Updating our interpreter is similarly straightforward.

let rec interp_exp (exp : expr) : value =
  match exp with
  | Num n ->
      Number n
  | True ->
      Boolean true
  | False ->
      Boolean false
  | Prim1 (Not, arg) ->
      if interp_exp arg = Boolean false then Boolean true
      else Boolean false
  | Prim1 (ZeroP, arg) -> (
    match interp_exp arg with
    | Number 0 ->
        Boolean true
    | _ ->
        Boolean false )
  | Prim1 (NumP, arg) -> (
    match interp_exp arg with
    | Number _ ->
        Boolean true
    | _ ->
        Boolean false )
  | Prim1 (Add1, arg) -> (
    match interp_exp arg with
    | Number n ->
        Number (n + 1)
    | _ ->
        raise (BadExpression exp) )
  | Prim1 (Sub1, arg) -> (
    match interp_exp arg with
    | Number n ->
        Number (n - 1)
    | _ ->
        raise (BadExpression exp) )
  | Prim2 (Plus, e1, e2) -> (
    match (interp_exp e1, interp_exp e2) with
    | Number n1, Number n2 ->
        Number (n1 + n2)
    | _ ->
        raise (BadExpression exp) )
  | Prim2 (Minus, e1, e2) -> (
    match (interp_exp e1, interp_exp e2) with
    | Number n1, Number n2 ->
        Number (n1 - n2)
    | _ ->
        raise (BadExpression exp) )
  | Prim2 (Eq, e1, e2) ->
      Boolean (interp_exp e1 = interp_exp e2)
  | Prim2 (Lt, e1, e2) -> (
    match (interp_exp e1, interp_exp e2) with
    | Number n1, Number n2 ->
        Boolean (n1 < n2)
    | _ ->
        raise (BadExpression exp) )
  | If (test_exp, then_exp, else_exp) ->
      if interp_exp test_exp = Boolean false then interp_exp else_exp
      else interp_exp then_exp

let interp (program : string) : string =
  parse program |> expr_of_s_exp |> interp_exp |> string_of_value

But: our interpreter still can throw error messages. Why the divergence?

Semantic validity

The programs we ruled out with this AST type were ones that didn't make sense at parse time. But there are programs that, while syntactically valid, don't sensibly correspond to values. We've seen plenty of examples here; think of our old friend (+ 1 false).

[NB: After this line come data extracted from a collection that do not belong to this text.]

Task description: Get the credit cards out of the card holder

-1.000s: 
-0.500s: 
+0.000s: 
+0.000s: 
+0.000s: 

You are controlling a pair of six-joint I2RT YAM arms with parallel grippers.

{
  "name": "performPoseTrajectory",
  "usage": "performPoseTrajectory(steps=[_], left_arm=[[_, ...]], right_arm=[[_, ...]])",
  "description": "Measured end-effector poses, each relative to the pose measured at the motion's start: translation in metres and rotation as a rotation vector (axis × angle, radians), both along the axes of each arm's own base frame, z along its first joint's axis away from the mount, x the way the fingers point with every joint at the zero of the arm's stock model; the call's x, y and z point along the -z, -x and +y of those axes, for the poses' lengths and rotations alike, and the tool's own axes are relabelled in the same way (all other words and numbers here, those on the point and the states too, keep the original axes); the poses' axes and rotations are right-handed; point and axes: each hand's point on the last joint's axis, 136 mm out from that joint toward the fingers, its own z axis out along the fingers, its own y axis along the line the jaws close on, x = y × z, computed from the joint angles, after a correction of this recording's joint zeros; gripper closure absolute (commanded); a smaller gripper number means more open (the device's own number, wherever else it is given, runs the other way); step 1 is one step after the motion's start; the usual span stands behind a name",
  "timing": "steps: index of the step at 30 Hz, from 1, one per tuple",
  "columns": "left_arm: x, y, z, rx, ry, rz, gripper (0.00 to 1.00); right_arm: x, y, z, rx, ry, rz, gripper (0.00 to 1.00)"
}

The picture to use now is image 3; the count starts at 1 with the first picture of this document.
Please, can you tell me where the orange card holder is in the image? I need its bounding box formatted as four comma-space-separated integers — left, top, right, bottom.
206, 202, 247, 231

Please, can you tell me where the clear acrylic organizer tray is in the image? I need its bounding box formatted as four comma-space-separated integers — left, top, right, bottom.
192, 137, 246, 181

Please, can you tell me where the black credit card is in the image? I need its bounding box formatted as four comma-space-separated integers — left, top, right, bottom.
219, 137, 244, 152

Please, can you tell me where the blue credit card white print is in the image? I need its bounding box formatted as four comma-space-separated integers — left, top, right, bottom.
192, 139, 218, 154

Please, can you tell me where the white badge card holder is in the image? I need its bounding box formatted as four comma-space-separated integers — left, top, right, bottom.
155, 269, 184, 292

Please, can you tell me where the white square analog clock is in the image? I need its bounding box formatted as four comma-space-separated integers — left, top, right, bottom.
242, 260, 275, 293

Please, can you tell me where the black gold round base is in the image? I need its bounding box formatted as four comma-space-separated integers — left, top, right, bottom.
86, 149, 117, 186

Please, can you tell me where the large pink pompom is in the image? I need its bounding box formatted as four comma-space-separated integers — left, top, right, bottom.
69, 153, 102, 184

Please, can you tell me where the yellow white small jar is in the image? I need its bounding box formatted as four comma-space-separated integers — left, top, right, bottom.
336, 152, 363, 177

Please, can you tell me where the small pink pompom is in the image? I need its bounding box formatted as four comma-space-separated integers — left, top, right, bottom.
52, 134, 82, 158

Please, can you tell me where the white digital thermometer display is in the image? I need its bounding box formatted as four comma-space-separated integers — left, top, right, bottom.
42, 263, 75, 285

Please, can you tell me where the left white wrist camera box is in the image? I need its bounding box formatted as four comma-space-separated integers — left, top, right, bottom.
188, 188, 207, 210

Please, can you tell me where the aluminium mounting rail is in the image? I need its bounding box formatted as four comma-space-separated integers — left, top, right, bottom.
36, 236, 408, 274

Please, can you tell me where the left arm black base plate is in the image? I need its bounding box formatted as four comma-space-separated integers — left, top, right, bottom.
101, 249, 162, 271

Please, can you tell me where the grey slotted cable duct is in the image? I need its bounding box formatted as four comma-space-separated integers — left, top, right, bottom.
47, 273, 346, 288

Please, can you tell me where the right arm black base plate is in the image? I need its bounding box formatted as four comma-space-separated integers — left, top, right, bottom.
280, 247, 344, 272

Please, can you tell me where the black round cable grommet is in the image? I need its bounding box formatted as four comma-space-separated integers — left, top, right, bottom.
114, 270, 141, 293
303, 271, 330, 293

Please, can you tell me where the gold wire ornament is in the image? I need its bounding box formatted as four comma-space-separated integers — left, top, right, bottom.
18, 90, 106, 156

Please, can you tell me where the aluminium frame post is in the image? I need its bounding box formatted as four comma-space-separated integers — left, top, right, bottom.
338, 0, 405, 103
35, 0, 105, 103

Hey, OCaml would never let us write 1 + false. Its ASTs seem to hold even more information than ours: expressions get their types tracked alongside their values. We could try to do this too, and catch these issues at parse time as well. But other languages like Python are fine with strange things like this, and there are perfectly "reasonable" programs we could write down where the type isn't known at compile time. (Can you think of some?)

The points at which the interpreter throws errors correspond to expressions that are syntactically valid, but not meaningful based on our decisions about the symbols of our language. We've made choices, for example, not to treat true and false as 1 and 0 for the sake of addition. The interpreter codifies our semantic choices, and points out when an expression is semantically invalid.

For semantically valid programs, we want to insist that our compiler and interpreter match. Syntactically invalid programs won't even parse. On programs in the middle, where the interpreter runs but errors, our compiler can do anything -- we've failed to specify the behavior we expect, so all bets are off.